**WORK REQUEST**
Quote the data below in full, minus the images.

+ + + + +

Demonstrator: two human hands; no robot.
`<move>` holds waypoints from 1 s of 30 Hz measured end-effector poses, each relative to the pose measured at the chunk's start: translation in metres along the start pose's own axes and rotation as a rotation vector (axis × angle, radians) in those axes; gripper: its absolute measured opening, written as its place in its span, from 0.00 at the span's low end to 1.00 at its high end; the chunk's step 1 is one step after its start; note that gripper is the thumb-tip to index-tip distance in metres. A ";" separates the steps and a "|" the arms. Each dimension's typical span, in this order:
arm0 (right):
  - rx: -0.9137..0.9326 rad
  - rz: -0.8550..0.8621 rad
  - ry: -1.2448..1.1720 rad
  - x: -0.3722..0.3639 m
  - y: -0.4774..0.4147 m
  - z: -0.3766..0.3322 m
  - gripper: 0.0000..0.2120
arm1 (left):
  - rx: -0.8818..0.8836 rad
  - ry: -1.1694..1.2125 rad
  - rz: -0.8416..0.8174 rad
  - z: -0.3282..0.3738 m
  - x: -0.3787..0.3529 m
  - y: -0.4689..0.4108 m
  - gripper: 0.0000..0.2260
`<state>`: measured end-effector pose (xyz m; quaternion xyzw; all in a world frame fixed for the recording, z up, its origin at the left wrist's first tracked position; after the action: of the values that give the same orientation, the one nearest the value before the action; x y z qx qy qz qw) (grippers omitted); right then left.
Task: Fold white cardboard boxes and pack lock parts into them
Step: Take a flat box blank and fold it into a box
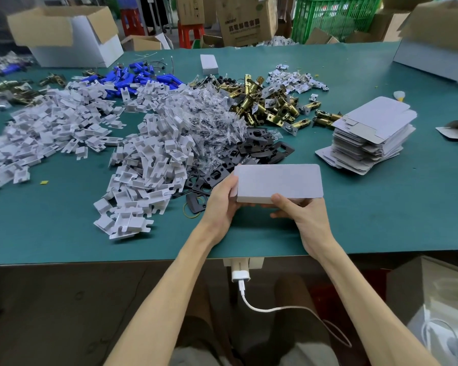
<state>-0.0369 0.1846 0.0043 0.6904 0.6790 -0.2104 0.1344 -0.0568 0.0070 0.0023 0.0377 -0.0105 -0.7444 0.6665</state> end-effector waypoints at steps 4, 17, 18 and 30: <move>0.027 0.030 -0.021 0.002 0.000 -0.002 0.26 | -0.053 -0.021 0.060 0.002 0.002 0.003 0.18; -0.009 -0.057 0.262 -0.008 0.006 0.006 0.18 | -0.037 -0.066 0.206 -0.009 0.012 -0.004 0.14; -0.011 -0.059 0.262 -0.008 0.006 0.006 0.17 | -0.032 -0.081 0.198 -0.010 0.011 -0.003 0.14; -0.003 -0.067 0.246 -0.011 0.011 0.005 0.12 | -0.108 -0.201 0.135 -0.001 0.004 -0.001 0.13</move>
<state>-0.0267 0.1722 0.0045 0.6876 0.7134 -0.1275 0.0439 -0.0582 0.0036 0.0008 -0.0737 -0.0397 -0.6974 0.7118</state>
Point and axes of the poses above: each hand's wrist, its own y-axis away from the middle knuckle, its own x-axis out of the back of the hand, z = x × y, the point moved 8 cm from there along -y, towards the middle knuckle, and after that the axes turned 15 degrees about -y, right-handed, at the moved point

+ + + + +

**SOLUTION FOR THIS PROBLEM**
Demonstrator: two human hands; no robot.
`<move>` holds waypoints from 1 s of 30 Hz measured end-effector poses, each relative to the pose measured at the chunk's start: translation in metres along the start pose's own axes and rotation as a rotation vector (axis × angle, radians) in those axes; gripper: its absolute measured opening, written as its place in its span, from 0.00 at the span's low end to 1.00 at its high end; the chunk's step 1 is one step after its start; note that gripper is the thumb-tip to index-tip distance in metres. A ";" separates the steps and a "|" the arms. Each dimension's typical span, in this order:
arm0 (right):
  - rx: -0.9137..0.9326 rad
  - rz: -0.8550..0.8621 rad
  - ry: -1.2448..1.1720 rad
  - x: -0.3722..0.3639 m
  - y: -0.4774..0.4147 m
  - z: -0.3766..0.3322 m
  - gripper: 0.0000..0.2120
arm1 (left):
  - rx: -0.8818..0.8836 rad
  - ry: -1.1694..1.2125 rad
  - rz: -0.8416..0.8174 rad
  - z: -0.3282..0.3738 m
  - x: -0.3787..0.3529 m
  - y: -0.4689..0.4108 m
  - gripper: 0.0000..0.2260
`<state>`: measured end-effector pose (xyz m; quaternion xyzw; all in a world frame fixed for the recording, z up, its origin at the left wrist's first tracked position; after the action: of the values that give the same orientation, the one nearest the value before the action; x y z qx qy qz qw) (grippers omitted); right then left.
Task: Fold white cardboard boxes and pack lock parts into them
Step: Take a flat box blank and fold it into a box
<state>-0.0369 0.1846 0.0043 0.6904 0.6790 -0.2104 0.1344 -0.0568 0.0070 0.0023 0.0377 -0.0105 -0.7444 0.6665</state> end-effector waypoints at steps 4, 17, 18 and 30: <move>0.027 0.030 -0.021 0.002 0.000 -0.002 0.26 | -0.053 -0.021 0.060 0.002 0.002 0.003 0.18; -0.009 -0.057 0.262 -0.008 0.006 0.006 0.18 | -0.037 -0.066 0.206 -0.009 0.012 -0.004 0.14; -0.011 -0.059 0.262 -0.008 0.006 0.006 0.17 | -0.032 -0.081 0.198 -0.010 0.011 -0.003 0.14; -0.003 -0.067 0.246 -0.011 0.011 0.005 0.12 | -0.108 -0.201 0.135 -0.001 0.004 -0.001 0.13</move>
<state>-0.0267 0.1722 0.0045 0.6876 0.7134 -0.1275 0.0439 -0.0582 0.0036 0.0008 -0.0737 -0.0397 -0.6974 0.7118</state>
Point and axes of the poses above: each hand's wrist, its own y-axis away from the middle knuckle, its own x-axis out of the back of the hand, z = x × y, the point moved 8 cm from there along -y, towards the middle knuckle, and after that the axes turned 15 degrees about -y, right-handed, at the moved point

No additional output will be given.